By Kim Thuy   February 24, 2016 | 05:45 pm GMT+7

Technology developed in Vietnam that enables the visually impaired to more easily navigate their way through daily life is set to be rolled out in a pilot program funded by the Ministry of Science and Technology. 

The eyeglasses, named Magic Eyes 2EX, were created by Dr. Nguyen Ba Hai, a lecturer at the Ho Chi Minh City-based University of Technology and Education.

The eyeglasses are equipped with a sensor to alert the wearer, through a series of vibrations, to nearby objects in front, behind or beside them.

A thousand pairs of the glasses will be provided for free for visually-impaired people who are listed as belonging to poor households.

The pilot project is expected to be completed within a year and is estimated to cost about VND5.57 billion ($250,000), sourced from State funds, including investment capital for research and development, analysis and evaluation work and the production of 1,000 glasses, according to Ministry of Science and Technology.

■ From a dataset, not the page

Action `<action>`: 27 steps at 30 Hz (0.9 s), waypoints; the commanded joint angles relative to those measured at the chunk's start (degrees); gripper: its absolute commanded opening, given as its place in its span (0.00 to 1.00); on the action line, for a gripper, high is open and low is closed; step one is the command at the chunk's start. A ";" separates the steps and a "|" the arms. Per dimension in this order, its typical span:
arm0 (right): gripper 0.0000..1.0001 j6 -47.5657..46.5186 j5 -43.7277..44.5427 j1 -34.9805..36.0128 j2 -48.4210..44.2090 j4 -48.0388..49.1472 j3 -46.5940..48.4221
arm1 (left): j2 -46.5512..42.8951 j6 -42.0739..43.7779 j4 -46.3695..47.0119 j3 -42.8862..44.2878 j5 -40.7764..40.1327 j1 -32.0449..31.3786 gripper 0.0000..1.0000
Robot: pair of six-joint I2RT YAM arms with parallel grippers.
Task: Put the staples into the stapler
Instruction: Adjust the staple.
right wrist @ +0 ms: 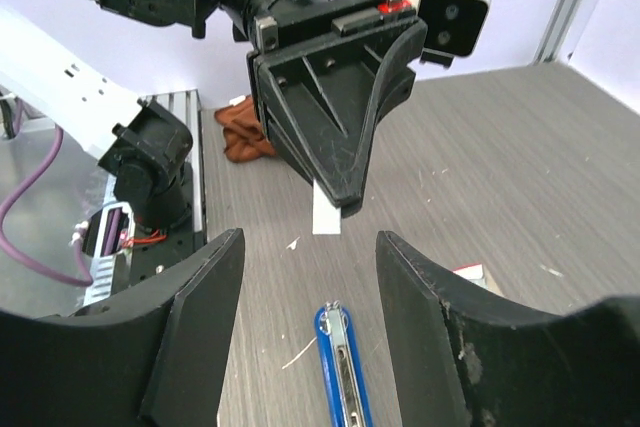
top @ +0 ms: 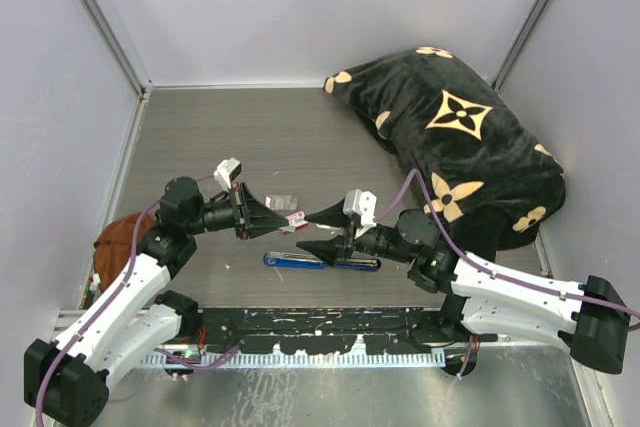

If successful, the Magic Eyes 2EX will be mass-produced with an expected retail price of about VND2 million.

There are also plans to upgrade several function from the current model, such as adding adjustable vibration intensity, improved obstacle detection and the ability to operate in all light conditions.

Its battery will also be upgraded to give it a life of up to 24 hours. Dr Hai is also considering installing some entertainment programs.

The first version of the magic eyeglasses looked like a hat, weighed about two kilograms and would have had a retail price of up to VND20 million. The glasses being used in the pilot program are the ninth generation of the device. 

At present, about 1.2 million people suffer visual impairment in Vietnam, among whom 300,000 people are totally blind.

Dr.Hai told VnExpress that he hoped in the near future, more magic eyeglasses will be produced to meet the demand of the roughly 400,000 visually-impaired people living in poverty.